[Collected data entries]
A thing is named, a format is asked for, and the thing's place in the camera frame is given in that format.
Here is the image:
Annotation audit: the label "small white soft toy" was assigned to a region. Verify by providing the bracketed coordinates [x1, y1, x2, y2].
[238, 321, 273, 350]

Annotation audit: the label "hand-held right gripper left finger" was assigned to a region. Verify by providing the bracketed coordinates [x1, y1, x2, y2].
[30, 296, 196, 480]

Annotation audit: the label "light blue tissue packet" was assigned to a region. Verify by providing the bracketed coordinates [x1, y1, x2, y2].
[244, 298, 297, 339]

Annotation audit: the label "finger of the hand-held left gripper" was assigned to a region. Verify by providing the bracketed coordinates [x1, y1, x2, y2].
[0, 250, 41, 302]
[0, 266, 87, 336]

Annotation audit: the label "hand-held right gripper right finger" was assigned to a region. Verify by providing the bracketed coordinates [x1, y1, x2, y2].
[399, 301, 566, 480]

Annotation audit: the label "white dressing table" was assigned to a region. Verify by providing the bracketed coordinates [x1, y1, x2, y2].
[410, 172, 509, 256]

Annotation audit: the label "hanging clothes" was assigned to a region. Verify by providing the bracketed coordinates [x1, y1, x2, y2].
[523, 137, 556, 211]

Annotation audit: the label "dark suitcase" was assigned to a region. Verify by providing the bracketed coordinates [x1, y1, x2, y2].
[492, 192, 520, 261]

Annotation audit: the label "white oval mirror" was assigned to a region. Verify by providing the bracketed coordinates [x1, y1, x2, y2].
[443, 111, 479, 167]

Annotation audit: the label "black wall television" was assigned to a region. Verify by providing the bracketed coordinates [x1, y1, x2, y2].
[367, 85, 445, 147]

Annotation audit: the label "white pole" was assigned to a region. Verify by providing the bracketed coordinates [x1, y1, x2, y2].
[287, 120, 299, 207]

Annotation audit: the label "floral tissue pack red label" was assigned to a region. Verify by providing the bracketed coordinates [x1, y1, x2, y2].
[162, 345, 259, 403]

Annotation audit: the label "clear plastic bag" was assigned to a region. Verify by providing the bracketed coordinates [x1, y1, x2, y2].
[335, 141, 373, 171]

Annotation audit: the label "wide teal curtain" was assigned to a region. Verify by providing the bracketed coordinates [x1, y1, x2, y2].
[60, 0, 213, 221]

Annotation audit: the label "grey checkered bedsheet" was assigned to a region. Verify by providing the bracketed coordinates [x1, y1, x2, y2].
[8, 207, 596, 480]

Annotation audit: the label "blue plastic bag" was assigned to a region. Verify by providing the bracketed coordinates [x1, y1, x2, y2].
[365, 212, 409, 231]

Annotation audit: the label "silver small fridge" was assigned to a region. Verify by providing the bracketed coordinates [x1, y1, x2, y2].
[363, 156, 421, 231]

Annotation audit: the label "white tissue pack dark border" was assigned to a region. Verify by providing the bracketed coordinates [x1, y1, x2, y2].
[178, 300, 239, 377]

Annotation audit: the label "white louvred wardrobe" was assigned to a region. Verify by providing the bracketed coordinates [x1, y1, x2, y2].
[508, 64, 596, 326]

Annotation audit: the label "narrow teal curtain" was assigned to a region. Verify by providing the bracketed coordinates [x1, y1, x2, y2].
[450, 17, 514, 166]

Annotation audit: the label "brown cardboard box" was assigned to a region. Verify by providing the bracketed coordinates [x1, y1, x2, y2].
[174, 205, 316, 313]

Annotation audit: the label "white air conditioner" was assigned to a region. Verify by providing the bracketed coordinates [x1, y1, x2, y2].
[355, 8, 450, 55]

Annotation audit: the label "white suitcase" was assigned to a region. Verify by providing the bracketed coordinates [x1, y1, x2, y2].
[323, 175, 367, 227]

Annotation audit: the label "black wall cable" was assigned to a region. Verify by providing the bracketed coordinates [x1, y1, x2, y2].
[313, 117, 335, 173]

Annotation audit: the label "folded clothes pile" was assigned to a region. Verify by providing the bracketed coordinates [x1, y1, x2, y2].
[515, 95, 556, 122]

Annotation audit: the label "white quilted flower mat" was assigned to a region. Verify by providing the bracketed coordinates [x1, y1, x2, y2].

• [Instructions to follow]:
Please give each line above again, word for word.

• [Reply]:
A thing is named, a format is asked for, and the thing's place in the camera frame is given in that format.
Here is the image:
Annotation audit: the label "small white soft toy" was assigned to a region. Verify by providing the bracketed coordinates [x1, y1, x2, y2].
[238, 321, 273, 350]

Annotation audit: the label "hand-held right gripper left finger" was assigned to a region. Verify by providing the bracketed coordinates [x1, y1, x2, y2].
[30, 296, 196, 480]

Annotation audit: the label "light blue tissue packet" was assigned to a region. Verify by providing the bracketed coordinates [x1, y1, x2, y2].
[244, 298, 297, 339]

Annotation audit: the label "finger of the hand-held left gripper" was assigned to a region. Verify by providing the bracketed coordinates [x1, y1, x2, y2].
[0, 250, 41, 302]
[0, 266, 87, 336]

Annotation audit: the label "hand-held right gripper right finger" was assigned to a region. Verify by providing the bracketed coordinates [x1, y1, x2, y2].
[399, 301, 566, 480]

Annotation audit: the label "white dressing table" was assigned to a region. Verify by providing the bracketed coordinates [x1, y1, x2, y2].
[410, 172, 509, 256]

Annotation audit: the label "hanging clothes" was assigned to a region. Verify by providing the bracketed coordinates [x1, y1, x2, y2].
[523, 137, 556, 211]

Annotation audit: the label "dark suitcase" was assigned to a region. Verify by providing the bracketed coordinates [x1, y1, x2, y2].
[492, 192, 520, 261]

Annotation audit: the label "white oval mirror" was assigned to a region. Verify by providing the bracketed coordinates [x1, y1, x2, y2].
[443, 111, 479, 167]

Annotation audit: the label "black wall television" was assigned to a region. Verify by providing the bracketed coordinates [x1, y1, x2, y2].
[367, 85, 445, 147]

Annotation audit: the label "white pole" was assigned to a region. Verify by providing the bracketed coordinates [x1, y1, x2, y2].
[287, 120, 299, 207]

Annotation audit: the label "floral tissue pack red label" was assigned to a region. Verify by providing the bracketed coordinates [x1, y1, x2, y2].
[162, 345, 259, 403]

Annotation audit: the label "clear plastic bag" was assigned to a region. Verify by providing the bracketed coordinates [x1, y1, x2, y2].
[335, 141, 373, 171]

Annotation audit: the label "wide teal curtain" was assigned to a region. Verify by providing the bracketed coordinates [x1, y1, x2, y2].
[60, 0, 213, 221]

Annotation audit: the label "grey checkered bedsheet" was assigned to a region. Verify by providing the bracketed coordinates [x1, y1, x2, y2].
[8, 207, 596, 480]

Annotation audit: the label "blue plastic bag" was assigned to a region. Verify by providing the bracketed coordinates [x1, y1, x2, y2].
[365, 212, 409, 231]

Annotation audit: the label "silver small fridge" was assigned to a region. Verify by providing the bracketed coordinates [x1, y1, x2, y2].
[363, 156, 421, 231]

Annotation audit: the label "white tissue pack dark border" was assigned to a region. Verify by providing the bracketed coordinates [x1, y1, x2, y2].
[178, 300, 239, 377]

Annotation audit: the label "white louvred wardrobe" was assigned to a region. Verify by providing the bracketed coordinates [x1, y1, x2, y2].
[508, 64, 596, 326]

Annotation audit: the label "narrow teal curtain" was assigned to a region. Verify by providing the bracketed coordinates [x1, y1, x2, y2].
[450, 17, 514, 166]

Annotation audit: the label "brown cardboard box" was assigned to a region. Verify by providing the bracketed coordinates [x1, y1, x2, y2].
[174, 205, 316, 313]

Annotation audit: the label "white air conditioner" was assigned to a region. Verify by providing the bracketed coordinates [x1, y1, x2, y2].
[355, 8, 450, 55]

Annotation audit: the label "white suitcase" was assigned to a region. Verify by providing the bracketed coordinates [x1, y1, x2, y2].
[323, 175, 367, 227]

Annotation audit: the label "black wall cable" was assigned to a region. Verify by providing the bracketed coordinates [x1, y1, x2, y2].
[313, 117, 335, 173]

Annotation audit: the label "folded clothes pile" was assigned to a region. Verify by providing the bracketed coordinates [x1, y1, x2, y2].
[515, 95, 556, 122]

Annotation audit: the label "white quilted flower mat" was assigned to a region. Verify by providing the bracketed coordinates [x1, y1, x2, y2].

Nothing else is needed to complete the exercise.